Il ruolo di web e tv nella campagna elettorale 2014

Mentre gli echi della tornata elettorale della scorsa domenica paiono ancora lontani dall’esaurirsi, una volta diffusi i dati del voto, forse per deformazione professionale, mi é venuto spontaneo riflettere sul ruolo della Rete nella (brutta) campagna elettorale appena conclusasi.
Rispetto alle elezioni politiche del 2013 (l’appuntamento con i seggi più vicino in termini temporali), mi è parso che il ruolo del web sia rimasto “stabile” se non addirittura in discesa.
Con questo non voglio intendere che la Rete abbia avuto un ruolo marginale nel dibattito politico, ma parlando in termini di media, ad averla fatta da padrona mi è sembrata essere (nuovamente) la televisione.
E questo non solo perché anche il Movimento 5 Stelle, precedentemente molto lontano dalle dinamiche televisive, non è riuscito ad esimersi dai confronti tv, quanto perché al di là dei post di Grillo, dei tweet di Renzi e degli status su Facebook di Matteo Salvini (giusto per citare 3 protagonisti della scena politica italiana), il consenso mi sembra essersi costruito soprattutto sul vecchio “tubo catodico”.
In altre parole, benché cresca – tra politici e non – l’uso del web e la dieta informativa di ognuno di noi sia ormai formata da una molteplicità di stimoli provenienti da strumenti e fonti differenti, la tv continua ad essere nel nostro Paese il medium per eccellenza.

Nell’analisi del rapporto web-tv mi è stato di supporto un interessante libro di Lella Mazzoli dal titolo Cross-news.

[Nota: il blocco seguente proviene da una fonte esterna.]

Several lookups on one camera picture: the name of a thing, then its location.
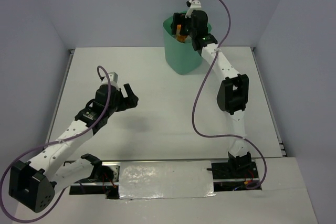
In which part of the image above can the orange juice bottle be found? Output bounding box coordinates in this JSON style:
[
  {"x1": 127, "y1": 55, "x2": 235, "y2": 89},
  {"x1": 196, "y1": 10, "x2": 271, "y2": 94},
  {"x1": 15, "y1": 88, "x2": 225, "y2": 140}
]
[{"x1": 176, "y1": 24, "x2": 188, "y2": 43}]

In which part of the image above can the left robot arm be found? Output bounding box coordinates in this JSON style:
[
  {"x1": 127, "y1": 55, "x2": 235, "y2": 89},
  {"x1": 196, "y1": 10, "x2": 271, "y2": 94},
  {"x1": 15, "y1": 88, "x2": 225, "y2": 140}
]
[{"x1": 8, "y1": 84, "x2": 139, "y2": 213}]

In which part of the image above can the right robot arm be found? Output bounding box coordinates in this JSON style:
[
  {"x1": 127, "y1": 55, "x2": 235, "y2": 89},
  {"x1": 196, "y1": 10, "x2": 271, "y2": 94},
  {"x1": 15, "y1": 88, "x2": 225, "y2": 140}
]
[{"x1": 170, "y1": 10, "x2": 251, "y2": 177}]

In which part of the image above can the green plastic bin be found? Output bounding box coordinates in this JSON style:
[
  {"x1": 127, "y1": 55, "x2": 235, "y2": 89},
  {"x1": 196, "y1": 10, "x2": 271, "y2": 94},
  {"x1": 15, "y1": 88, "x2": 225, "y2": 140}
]
[{"x1": 163, "y1": 16, "x2": 203, "y2": 75}]

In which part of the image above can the silver tape panel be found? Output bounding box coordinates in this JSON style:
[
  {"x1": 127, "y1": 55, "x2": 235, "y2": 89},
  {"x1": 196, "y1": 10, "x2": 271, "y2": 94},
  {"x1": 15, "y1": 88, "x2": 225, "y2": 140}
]
[{"x1": 119, "y1": 161, "x2": 215, "y2": 199}]

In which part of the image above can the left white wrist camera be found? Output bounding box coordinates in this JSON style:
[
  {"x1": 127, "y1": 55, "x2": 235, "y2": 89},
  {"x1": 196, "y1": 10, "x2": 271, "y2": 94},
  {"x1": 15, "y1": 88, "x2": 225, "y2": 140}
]
[{"x1": 101, "y1": 72, "x2": 119, "y2": 90}]

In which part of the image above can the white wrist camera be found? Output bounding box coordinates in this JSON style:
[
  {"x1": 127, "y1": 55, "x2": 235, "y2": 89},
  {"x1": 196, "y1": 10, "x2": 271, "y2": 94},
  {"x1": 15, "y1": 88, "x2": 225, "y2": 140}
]
[
  {"x1": 185, "y1": 0, "x2": 202, "y2": 18},
  {"x1": 101, "y1": 72, "x2": 119, "y2": 90}
]

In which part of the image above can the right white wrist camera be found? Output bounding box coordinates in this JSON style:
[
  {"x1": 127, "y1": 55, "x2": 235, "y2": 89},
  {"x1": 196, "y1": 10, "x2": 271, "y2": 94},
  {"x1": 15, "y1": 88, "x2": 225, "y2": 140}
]
[{"x1": 185, "y1": 0, "x2": 202, "y2": 18}]

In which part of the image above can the metal base rail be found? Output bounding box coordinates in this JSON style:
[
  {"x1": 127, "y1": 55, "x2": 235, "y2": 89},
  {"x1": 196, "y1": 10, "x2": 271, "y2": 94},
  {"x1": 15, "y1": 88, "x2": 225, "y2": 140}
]
[{"x1": 69, "y1": 160, "x2": 261, "y2": 200}]

L’informazione dai talk show ai social media. Un testo che, sulla base delle interviste ad alcuni dei più autorevoli professionisti della tv, tenta di tracciare i cambiamenti in atto nel mondo televisivo sulla scia delle nuove modalità di fruizione delle informazioni che il web consente. La scelta dello studio, nello specifico, dei talk show non è stata per nulla casuale: sono proprio questi programmi quelli che (probabilmente assieme ai talent) più tentano di far proprie le dinamiche della comunicazione interattiva online rimettendosi in gioco, almeno parzialmente, per superare il dogma dello spettatore passivo che per anni ha caratterizzato l’informazione televisiva.

Img: codiceedizioni.it

Non si tratta di un vero e proprio cambiamento di paradigma, quanto piuttosto di un’ibridazione di tecnologie che rende il panorama più frastagliato. Basti pensare, per esempio, al fenomeno del cosiddetto second screen per il quale gli spettatori non concentrano più le proprie attenzioni verso un solo schermo ma, pressoché in tempo reale, commentano ciò che vedono/sentono attraverso i social network. Un nuovo pubblico che se forse non rappresenta ancora la maggioranza di chi guarda la tv, sta sicuramente contribuendo a riscrivere le regole che sottendono ai palinsesti televisivi.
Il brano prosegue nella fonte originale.